> _WHAT TO DO_: Your response should be the listing below, repeated exactly and in full.

> _SUPPLIED MATERIAL_:
----------------

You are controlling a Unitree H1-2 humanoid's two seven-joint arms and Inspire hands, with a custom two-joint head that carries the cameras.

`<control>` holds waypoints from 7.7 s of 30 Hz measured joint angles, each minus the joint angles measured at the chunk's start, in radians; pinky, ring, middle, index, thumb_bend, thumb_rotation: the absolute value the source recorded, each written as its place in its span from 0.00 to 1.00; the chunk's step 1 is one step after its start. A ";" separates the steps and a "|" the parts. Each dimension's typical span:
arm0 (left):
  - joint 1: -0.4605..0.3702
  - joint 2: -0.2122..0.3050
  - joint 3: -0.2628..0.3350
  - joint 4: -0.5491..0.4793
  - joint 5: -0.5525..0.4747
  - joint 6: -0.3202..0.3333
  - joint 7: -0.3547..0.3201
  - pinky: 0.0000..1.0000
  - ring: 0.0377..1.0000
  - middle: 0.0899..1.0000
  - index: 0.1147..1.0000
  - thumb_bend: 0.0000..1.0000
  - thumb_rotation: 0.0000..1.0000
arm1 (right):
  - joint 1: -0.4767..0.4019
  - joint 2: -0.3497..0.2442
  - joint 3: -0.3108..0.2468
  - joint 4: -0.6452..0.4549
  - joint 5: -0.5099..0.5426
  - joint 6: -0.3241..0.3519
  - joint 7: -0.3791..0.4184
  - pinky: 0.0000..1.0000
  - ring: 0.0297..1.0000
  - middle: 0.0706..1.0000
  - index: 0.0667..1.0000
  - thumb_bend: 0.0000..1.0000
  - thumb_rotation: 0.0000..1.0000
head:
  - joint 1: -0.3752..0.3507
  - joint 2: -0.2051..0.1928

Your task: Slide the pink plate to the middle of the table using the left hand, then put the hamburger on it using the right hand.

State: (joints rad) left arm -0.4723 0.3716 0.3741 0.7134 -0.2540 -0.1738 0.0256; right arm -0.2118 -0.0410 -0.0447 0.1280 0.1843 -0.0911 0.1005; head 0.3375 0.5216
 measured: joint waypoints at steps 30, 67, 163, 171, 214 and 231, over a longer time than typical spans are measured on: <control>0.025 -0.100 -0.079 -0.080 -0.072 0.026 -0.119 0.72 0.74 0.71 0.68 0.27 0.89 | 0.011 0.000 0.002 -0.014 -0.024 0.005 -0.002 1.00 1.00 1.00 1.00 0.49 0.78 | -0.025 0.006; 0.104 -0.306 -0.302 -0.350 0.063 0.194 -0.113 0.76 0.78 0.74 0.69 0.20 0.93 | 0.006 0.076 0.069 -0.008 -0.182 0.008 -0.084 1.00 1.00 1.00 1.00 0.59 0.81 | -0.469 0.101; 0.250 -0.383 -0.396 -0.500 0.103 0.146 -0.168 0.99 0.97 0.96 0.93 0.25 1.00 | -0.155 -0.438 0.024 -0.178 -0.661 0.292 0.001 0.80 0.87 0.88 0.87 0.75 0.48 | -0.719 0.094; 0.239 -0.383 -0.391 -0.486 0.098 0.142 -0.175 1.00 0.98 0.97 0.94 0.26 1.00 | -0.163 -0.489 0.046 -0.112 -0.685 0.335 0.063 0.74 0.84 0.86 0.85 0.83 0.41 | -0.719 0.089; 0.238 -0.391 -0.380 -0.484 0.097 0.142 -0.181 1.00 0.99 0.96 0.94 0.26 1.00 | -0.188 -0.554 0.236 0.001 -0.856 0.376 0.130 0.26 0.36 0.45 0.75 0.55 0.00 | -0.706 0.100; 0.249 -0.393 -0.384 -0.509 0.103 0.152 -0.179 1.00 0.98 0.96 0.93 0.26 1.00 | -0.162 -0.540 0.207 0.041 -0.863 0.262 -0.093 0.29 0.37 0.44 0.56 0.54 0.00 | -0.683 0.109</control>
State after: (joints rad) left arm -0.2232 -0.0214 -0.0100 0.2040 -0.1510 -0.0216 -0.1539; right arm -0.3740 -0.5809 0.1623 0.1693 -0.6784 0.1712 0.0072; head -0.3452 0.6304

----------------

> _EXERCISE ANSWER_:
You are controlling a Unitree H1-2 humanoid's two seven-joint arms and Inspire hands, with a custom two-joint head that carries the cameras.

`<control>` holds waypoints from 7.7 s of 30 Hz measured joint angles, each minus the joint angles measured at the chunk's start, in radians; pinky, ring, middle, index, thumb_bend, thumb_rotation: the absolute value the source recorded, each written as its place in its span from 0.00 to 1.00; the chunk's step 1 is one step after its start. A ";" separates the steps and a "|" the parts. Each dimension's typical span:
arm0 (left):
  - joint 1: -0.4605..0.3702
  - joint 2: -0.2122..0.3050
  - joint 3: -0.2628..0.3350
  - joint 4: -0.5491..0.4793
  - joint 5: -0.5525..0.4747
  - joint 6: -0.3202..0.3333
  - joint 7: -0.3547..0.3201
  - pinky: 0.0000..1.0000
  - ring: 0.0377..1.0000
  - middle: 0.0899..1.0000
  - index: 0.1147..1.0000
  - thumb_bend: 0.0000..1.0000
  - thumb_rotation: 0.0000..1.0000
arm1 (right):
  - joint 1: -0.4767..0.4019
  - joint 2: -0.3497..0.2442
  - joint 3: -0.3108..0.2468
  - joint 4: -0.6452..0.4549
  - joint 5: -0.5099..0.5426
  - joint 6: -0.3241..0.3519
  - joint 7: -0.3791..0.4184
  - pinky: 0.0000..1.0000
  - ring: 0.0297..1.0000
  - middle: 0.0706..1.0000
  - index: 0.0667..1.0000
  - thumb_bend: 0.0000..1.0000
  - thumb_rotation: 0.0000..1.0000
head:
  - joint 1: -0.3752..0.3507
  - joint 2: -0.2051..0.1928

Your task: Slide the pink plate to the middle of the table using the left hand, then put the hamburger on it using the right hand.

State: (joints rad) left arm -0.4723 0.3716 0.3741 0.7134 -0.2540 -0.1738 0.0256; right arm -0.2118 -0.0410 -0.0447 0.1280 0.1843 -0.0911 0.1005; head 0.3375 0.5216
 measured: joint waypoints at steps 30, 67, 163, 171, 214 and 231, over a longer time than typical spans are measured on: <control>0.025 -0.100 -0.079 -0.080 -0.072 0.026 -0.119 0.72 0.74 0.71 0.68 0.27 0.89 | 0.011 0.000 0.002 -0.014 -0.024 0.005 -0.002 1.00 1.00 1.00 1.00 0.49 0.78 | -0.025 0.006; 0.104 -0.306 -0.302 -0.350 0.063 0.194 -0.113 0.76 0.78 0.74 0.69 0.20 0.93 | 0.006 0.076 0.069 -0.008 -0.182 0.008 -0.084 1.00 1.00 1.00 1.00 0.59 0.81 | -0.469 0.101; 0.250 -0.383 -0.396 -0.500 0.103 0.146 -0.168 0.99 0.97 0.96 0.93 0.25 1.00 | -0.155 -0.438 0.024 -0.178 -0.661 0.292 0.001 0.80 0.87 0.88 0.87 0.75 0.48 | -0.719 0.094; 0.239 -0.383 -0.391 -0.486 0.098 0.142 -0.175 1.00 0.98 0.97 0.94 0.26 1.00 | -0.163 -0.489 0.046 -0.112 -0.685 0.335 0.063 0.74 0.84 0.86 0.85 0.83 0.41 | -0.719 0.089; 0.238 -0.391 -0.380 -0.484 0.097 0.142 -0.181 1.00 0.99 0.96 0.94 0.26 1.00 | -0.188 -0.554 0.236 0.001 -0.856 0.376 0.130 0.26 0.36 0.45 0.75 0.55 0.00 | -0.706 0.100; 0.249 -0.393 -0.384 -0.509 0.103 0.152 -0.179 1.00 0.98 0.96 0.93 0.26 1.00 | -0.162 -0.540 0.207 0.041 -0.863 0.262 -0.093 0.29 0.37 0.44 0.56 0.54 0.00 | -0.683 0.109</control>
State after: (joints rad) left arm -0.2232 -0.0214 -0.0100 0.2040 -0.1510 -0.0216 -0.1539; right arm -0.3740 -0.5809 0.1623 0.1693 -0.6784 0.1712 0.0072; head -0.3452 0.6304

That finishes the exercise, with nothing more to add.